Tuesday, March 24, 2009

The Gallant Fraternity

I mentioned Outlaws of the Marsh last week. It's a three volume collection of stories based on folk tales and historical accounts that detail the adventures of a large band of Chinese criminals, disgraced officials, and banished monks who gather into a mighty tribe of bandits operating out of a swamp fortress. Along with Romance of the Three Kingdoms, Journey to the West, and A Dream of Red Mansions, it's one of the top four works of Chinese literature—and by-the-by a great source for campaign and adventure ideas. Really jam-packed. 

One of the captivating aspects of the work is that its heroes and villains are of the adventuring class—mighty warriors, wandering clerics, wily merchants, crafty sages, and bold thieves all going about their business in the mountain passes, teaming cities, and broad, silty rivers of the Middle Kingdom. All in all, it features 787 detailed characters, more than any other novel in the world.

And no matter how honorable or infamous, all men (and some women) of action are members of the "gallant fraternity". Reputation, skill at arms, and panache seem to count more in the moral reckoning of the stories than considerations of morality, loyalty, or obeying the law. How else to explain how otherwise upright defenders of the weak can greet with every sign of pleasure a husband and wife pair of innkeepers who make dumplings from the flesh of their weaker guests? Rep trumps all.

I am applying this concept of the gallant fraternity to the campaign: all adventurers—the good, the bad, and the ugly—are viewed by the native populace in equal measures of awe, distrust, and respect. Sort of how one might imagine in the West a peasant greeting a warrior who is all at once a knight, gypsy, and known cattle thief. The more powerful characters will make a name for themselves, so I suspect I'll be introducing a Reputation mechanic to track reactions to NPCs and the PCs as they advance.

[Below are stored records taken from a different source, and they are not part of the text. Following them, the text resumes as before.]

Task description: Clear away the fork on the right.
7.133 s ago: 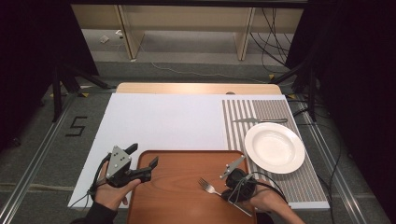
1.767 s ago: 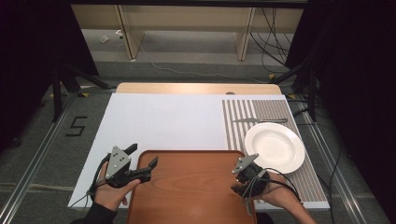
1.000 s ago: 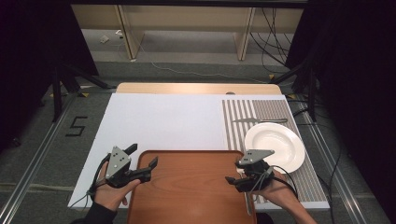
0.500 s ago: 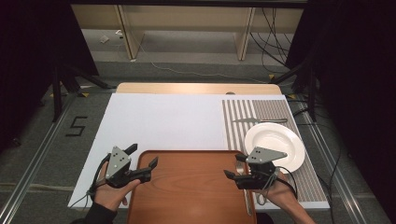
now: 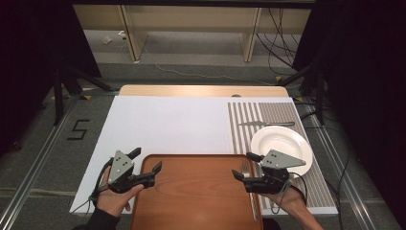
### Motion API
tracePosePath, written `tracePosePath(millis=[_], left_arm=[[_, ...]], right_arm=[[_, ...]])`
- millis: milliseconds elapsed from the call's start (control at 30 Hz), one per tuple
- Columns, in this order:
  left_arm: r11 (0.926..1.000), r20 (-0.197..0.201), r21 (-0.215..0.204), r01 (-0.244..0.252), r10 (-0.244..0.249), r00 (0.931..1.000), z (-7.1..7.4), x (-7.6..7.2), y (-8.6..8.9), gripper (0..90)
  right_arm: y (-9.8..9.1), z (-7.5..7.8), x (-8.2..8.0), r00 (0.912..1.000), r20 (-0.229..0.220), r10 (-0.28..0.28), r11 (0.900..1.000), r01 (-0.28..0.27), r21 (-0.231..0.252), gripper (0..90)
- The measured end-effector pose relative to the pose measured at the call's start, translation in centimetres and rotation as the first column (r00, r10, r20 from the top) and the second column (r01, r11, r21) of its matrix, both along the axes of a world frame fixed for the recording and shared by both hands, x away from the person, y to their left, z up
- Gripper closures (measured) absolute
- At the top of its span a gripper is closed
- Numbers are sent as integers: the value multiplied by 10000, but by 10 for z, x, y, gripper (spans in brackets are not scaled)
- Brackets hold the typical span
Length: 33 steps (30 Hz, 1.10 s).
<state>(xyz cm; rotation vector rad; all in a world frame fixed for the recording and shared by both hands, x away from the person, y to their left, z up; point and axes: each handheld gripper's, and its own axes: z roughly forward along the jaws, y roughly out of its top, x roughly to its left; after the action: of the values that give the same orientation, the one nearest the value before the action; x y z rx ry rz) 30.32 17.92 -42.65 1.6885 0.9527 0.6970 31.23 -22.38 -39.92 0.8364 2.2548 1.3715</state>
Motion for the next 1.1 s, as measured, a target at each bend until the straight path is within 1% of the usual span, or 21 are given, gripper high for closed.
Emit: tracePosePath(millis=[100, 167, 267, 333, 533, 600, 700, 833, 933, 1100], left_arm=[[10000, -5, -1, 16, -16, 10000, 0, 0, 0, 169], [10000, -3, -9, 24, -24, 10000, 0, -1, 0, 169], [10000, -1, -27, 7, -7, 10000, 0, -1, 0, 168], [10000, -1, -36, 1, -1, 10000, 0, -1, 0, 169], [10000, 2, -53, 5, -5, 10000, 0, -1, 1, 169], [10000, -1, -51, 2, -2, 10000, 0, -1, 1, 168], [10000, -4, -39, -10, 10, 10000, 0, -2, 1, 169], [10000, -11, -22, -10, 10, 10000, 0, -2, 0, 169], [10000, 8, -16, 4, -4, 10000, 0, -1, 0, 169], [10000, 9, -15, 8, -8, 10000, 0, -1, 0, 169]], right_arm=[[-4, 1, -2, 9996, 231, -190, 9997, 186, 169, 245], [-7, 2, -3, 9988, 356, -340, 9988, 327, 366, 238], [-11, 1, -3, 9973, 529, -519, 9977, 494, 469, 235], [-13, -1, -4, 9960, 560, -691, 9961, 658, 591, 234], [-13, -5, -8, 9942, 645, -862, 9950, 826, 555, 218], [-14, -5, -10, 9929, 734, -933, 9941, 888, 627, 213], [-15, -3, -13, 9928, 715, -960, 9931, 907, 743, 207], [-16, -3, -16, 9923, 738, -992, 9926, 934, 772, 204], [-16, -2, -16, 9915, 790, -1030, 9916, 961, 860, 201], [-15, -2, -16, 9912, 843, -1018, 9917, 944, 868, 200]])
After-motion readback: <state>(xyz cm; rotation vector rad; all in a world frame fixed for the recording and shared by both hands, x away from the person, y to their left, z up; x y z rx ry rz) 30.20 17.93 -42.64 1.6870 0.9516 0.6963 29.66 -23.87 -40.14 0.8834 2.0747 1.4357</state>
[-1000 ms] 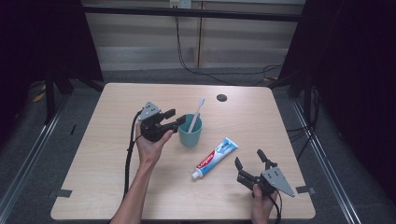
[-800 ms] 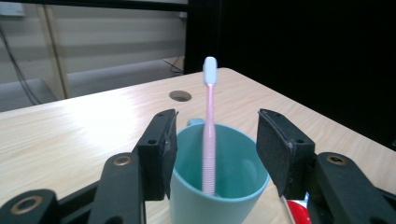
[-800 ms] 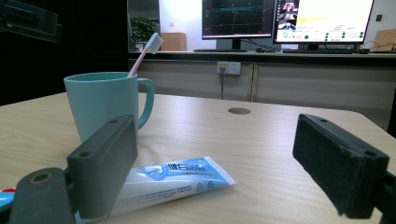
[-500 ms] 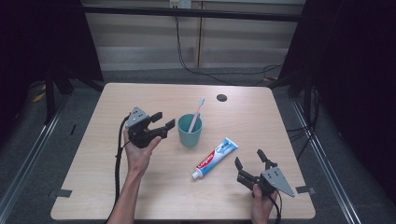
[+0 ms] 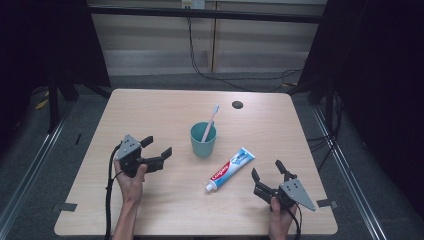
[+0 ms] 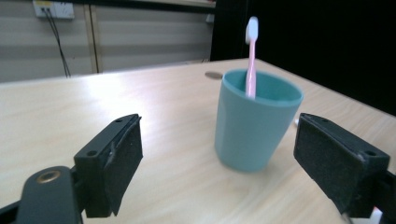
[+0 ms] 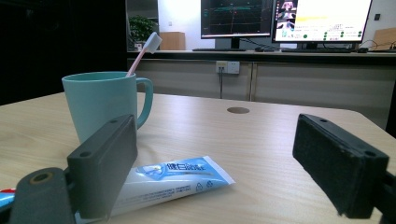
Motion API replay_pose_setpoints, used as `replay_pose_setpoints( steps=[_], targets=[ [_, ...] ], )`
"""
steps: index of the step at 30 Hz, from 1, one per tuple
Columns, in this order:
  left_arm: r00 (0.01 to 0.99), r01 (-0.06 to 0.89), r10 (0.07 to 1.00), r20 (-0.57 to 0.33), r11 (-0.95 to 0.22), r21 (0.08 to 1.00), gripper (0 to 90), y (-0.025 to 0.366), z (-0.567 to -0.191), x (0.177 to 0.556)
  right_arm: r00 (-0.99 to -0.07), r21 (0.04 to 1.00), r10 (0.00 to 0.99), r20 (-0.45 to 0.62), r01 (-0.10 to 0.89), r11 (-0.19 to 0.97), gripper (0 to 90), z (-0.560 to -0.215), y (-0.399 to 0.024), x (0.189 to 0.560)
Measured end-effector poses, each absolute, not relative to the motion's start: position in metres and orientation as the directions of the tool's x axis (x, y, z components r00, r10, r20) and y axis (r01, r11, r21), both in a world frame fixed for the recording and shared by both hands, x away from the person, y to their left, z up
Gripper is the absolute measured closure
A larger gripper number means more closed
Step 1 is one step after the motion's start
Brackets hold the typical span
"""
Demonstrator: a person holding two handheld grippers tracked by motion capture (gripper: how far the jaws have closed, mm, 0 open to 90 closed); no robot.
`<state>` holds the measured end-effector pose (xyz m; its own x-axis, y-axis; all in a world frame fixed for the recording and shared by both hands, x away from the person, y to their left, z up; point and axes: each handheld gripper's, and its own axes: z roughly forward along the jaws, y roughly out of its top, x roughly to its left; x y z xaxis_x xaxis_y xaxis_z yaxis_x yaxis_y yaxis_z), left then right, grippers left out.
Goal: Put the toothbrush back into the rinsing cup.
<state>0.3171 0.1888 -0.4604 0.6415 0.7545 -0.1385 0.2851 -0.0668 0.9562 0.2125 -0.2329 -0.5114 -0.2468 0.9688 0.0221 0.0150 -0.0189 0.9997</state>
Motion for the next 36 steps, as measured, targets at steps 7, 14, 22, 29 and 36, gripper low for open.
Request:
replay_pose_setpoints(
  steps=[7, 14, 22, 29, 36],
  targets=[
    [0.630, 0.235, 0.773, -0.071, -0.103, 0.967, 15.6, 0.204, -0.474, 0.297, -0.247, 1.000, 0.969, 0.022, 0.015, -0.019, 13.3, -0.511, -0.233, 0.212],
    [0.584, 0.231, 0.811, -0.036, -0.123, 0.965, 15.4, 0.219, -0.489, 0.279, -0.244, 1.000, 0.969, 0.024, 0.021, -0.019, 13.3, -0.511, -0.233, 0.213],
    [0.550, 0.194, 0.835, -0.037, -0.084, 0.977, 15.4, 0.232, -0.504, 0.265, -0.248, 1.000, 0.968, 0.023, 0.027, -0.017, 13.4, -0.511, -0.233, 0.214],
    [0.540, 0.097, 0.841, -0.038, -0.017, 0.995, 15.4, 0.239, -0.508, 0.254, -0.233, 0.998, 0.972, 0.028, 0.054, -0.016, 13.1, -0.510, -0.232, 0.216],
    [0.529, 0.026, 0.848, -0.013, -0.001, 1.000, 15.1, 0.241, -0.510, 0.247, -0.230, 0.977, 0.973, 0.034, 0.211, 0.016, 13.7, -0.506, -0.230, 0.228]
  ],
)
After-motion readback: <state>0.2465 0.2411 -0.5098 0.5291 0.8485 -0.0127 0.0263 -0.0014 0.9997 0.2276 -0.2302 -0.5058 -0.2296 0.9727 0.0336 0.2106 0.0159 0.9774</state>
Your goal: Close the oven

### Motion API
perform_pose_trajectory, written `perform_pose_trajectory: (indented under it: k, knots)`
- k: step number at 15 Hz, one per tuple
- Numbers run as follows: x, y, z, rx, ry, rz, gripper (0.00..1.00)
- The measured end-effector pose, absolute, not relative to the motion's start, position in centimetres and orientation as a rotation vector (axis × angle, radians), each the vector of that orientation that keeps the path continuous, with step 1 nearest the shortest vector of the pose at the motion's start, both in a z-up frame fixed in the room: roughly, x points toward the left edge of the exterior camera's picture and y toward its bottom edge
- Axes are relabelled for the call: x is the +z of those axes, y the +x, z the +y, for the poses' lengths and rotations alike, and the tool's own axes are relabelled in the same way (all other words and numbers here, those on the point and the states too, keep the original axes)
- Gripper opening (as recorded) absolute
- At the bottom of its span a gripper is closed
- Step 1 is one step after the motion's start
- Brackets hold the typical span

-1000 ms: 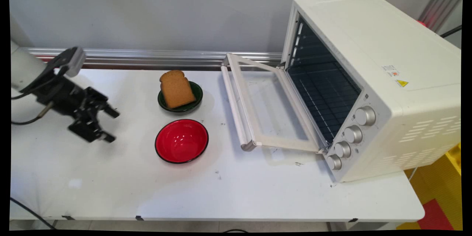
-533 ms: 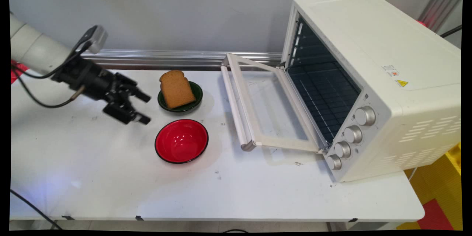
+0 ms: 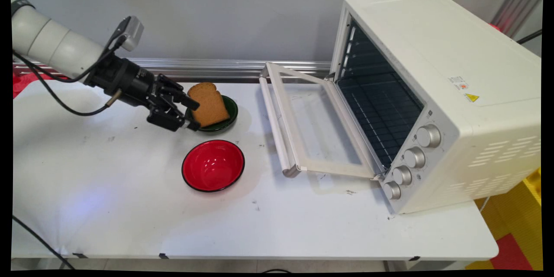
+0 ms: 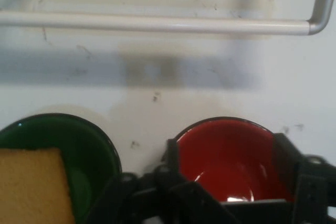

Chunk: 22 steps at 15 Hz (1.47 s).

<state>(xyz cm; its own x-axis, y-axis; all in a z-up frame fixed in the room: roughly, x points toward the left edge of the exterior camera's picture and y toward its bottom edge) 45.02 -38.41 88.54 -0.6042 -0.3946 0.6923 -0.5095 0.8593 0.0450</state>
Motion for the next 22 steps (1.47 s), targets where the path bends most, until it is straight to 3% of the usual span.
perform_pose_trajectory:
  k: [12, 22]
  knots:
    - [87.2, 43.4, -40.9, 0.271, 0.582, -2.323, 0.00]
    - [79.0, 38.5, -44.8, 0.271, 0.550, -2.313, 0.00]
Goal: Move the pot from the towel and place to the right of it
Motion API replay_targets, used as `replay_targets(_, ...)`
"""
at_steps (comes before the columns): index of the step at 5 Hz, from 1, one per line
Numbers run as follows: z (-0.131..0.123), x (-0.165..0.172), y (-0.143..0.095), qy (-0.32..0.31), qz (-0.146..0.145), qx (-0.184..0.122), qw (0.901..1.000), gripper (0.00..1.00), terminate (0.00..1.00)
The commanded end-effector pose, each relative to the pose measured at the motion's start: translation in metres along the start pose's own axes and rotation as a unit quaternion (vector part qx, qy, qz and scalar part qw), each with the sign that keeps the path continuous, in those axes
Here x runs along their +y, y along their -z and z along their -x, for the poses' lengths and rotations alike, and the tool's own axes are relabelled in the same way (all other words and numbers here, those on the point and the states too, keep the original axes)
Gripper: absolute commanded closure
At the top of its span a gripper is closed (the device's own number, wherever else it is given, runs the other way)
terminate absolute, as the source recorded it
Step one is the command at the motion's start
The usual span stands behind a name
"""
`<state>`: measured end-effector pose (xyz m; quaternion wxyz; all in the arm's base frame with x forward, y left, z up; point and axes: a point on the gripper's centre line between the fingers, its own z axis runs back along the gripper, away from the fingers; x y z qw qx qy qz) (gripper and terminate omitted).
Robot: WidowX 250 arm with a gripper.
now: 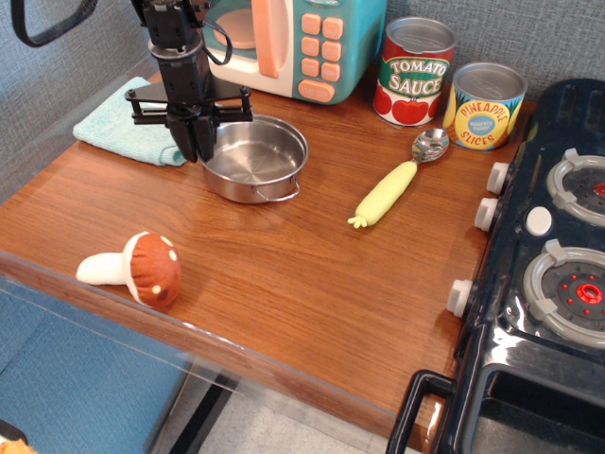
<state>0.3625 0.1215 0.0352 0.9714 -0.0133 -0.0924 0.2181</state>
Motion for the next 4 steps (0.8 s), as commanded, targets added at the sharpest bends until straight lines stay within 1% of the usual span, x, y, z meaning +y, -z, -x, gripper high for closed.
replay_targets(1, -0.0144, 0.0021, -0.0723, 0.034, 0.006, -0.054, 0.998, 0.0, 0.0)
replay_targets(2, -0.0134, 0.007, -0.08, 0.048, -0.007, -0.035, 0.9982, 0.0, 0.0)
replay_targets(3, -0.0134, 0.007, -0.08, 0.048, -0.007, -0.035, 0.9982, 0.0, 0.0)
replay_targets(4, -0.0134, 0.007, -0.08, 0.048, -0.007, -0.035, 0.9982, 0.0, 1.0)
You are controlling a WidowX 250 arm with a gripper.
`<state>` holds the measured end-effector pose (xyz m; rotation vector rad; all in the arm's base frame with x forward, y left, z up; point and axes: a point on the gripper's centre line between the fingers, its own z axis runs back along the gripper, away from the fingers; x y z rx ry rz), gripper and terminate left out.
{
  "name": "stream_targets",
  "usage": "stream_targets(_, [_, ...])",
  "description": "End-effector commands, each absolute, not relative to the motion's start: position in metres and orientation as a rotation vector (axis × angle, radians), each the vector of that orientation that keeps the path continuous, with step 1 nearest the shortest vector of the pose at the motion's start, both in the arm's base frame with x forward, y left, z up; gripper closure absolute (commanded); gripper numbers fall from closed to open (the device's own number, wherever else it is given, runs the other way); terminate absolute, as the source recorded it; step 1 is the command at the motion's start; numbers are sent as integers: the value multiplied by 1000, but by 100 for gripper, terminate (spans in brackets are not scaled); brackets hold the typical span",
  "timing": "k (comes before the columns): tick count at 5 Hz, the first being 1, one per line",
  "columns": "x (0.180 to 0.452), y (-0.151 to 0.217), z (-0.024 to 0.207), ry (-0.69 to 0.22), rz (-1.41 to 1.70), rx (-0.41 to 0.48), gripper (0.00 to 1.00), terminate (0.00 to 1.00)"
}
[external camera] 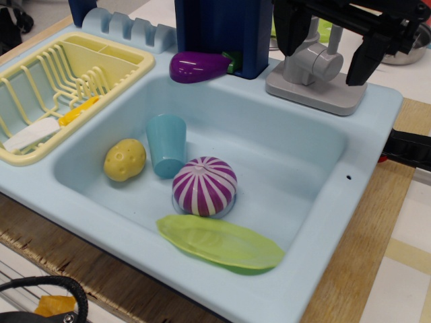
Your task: Turn lever vertical to-front
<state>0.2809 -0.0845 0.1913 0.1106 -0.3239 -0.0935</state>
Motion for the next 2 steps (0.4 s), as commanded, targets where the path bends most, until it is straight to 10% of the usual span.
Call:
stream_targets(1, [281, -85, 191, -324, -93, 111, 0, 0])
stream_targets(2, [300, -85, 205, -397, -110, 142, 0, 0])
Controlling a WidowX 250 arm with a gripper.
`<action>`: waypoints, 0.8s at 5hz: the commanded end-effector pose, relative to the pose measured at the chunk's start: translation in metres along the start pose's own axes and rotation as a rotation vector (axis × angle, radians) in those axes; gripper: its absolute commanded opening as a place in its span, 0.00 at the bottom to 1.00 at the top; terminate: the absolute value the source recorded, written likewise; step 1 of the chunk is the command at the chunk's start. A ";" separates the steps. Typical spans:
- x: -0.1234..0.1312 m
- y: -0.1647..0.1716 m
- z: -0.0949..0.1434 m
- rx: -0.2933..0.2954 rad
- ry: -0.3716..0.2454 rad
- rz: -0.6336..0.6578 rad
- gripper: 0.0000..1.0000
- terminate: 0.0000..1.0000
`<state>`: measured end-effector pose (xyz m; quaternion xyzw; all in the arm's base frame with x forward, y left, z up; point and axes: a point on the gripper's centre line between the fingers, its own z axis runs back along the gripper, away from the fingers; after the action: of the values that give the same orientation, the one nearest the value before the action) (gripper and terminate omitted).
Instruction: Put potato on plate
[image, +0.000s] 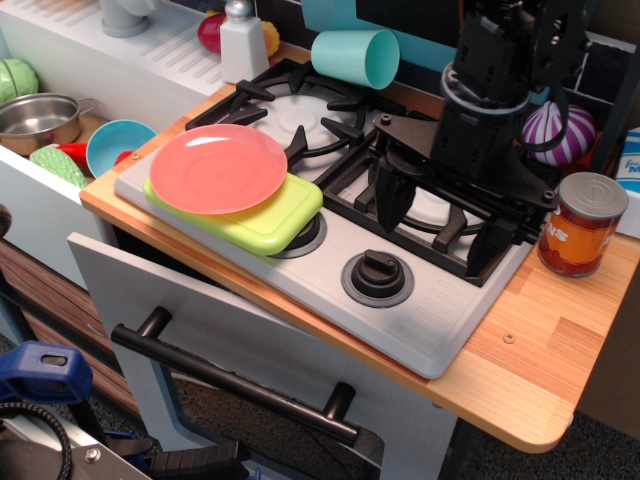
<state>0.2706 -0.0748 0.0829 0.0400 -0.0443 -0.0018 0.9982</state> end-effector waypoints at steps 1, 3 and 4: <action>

If you have Dragon #54, check out "The Righteous Robbers of Liang Shan P'o" on page 16 for write-ups and AD&D stats for some of the most prominent members of the band ("righteous robbers" is another translation of "gallant fraternity"). And if you're casting about for a new reading project, consider reading the novel for yourself. Pearl Buck published an early translation called All Men are Brothers in the 1920s, but the link above offers a more recent and complete version. DMs, there are enough adventure ideas in these pages to keep a campaign rolling for years, and your players won't have seen the movie beforehand.